> **Work task**
An acceptable answer contains each line of the material, unchanged.

━━━

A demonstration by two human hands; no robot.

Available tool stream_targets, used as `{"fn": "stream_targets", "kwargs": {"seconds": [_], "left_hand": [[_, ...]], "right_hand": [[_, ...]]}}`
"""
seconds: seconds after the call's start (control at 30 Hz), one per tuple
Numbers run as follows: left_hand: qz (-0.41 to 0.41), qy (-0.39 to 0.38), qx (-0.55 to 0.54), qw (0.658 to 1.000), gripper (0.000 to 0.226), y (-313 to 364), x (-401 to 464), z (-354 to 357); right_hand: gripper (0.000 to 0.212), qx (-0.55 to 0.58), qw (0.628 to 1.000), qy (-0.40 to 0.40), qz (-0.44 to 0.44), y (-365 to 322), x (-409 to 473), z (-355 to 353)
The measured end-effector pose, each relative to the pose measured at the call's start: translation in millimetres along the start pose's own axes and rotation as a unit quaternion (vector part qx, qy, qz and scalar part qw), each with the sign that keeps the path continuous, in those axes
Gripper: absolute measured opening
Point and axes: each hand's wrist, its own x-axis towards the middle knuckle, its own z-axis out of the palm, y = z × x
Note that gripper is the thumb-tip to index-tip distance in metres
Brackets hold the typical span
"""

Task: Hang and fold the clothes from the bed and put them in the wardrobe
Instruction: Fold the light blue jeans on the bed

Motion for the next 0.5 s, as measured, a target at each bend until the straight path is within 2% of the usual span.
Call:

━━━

> **Exercise answer**
A demonstration by two human hands; no robot.

Available tool stream_targets, used as `{"fn": "stream_targets", "kwargs": {"seconds": [_], "left_hand": [[_, ...]], "right_hand": [[_, ...]]}}`
"""
seconds: seconds after the call's start (control at 30 Hz), one per tuple
Numbers run as follows: left_hand: qz (-0.41 to 0.41), qy (-0.39 to 0.38), qx (-0.55 to 0.54), qw (0.658 to 1.000), gripper (0.000 to 0.226), y (-313 to 364), x (-401 to 464), z (-354 to 357); right_hand: gripper (0.000 to 0.212), qx (-0.55 to 0.58), qw (0.628 to 1.000), qy (-0.40 to 0.40), qz (-0.44 to 0.44), y (-365 to 322), x (-409 to 473), z (-355 to 353)
The measured end-effector pose, each relative to the pose measured at the call's start: translation in millimetres along the start pose's own axes and rotation as a unit quaternion (vector part qx, qy, qz and scalar part qw), each with the sign that keeps the path continuous, in those axes
Gripper: absolute measured opening
Point and axes: each hand's wrist, its own x-axis towards the middle knuckle, its own z-axis out of the palm, y = z × x
Note that gripper is the thumb-tip to index-tip distance in metres
Brackets hold the typical span
"""

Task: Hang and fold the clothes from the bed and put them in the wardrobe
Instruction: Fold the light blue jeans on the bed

Motion for the next 0.5 s, as measured, a target at each bend until the straight path is within 2% of the usual span.
Call:

The exercise ends with this answer.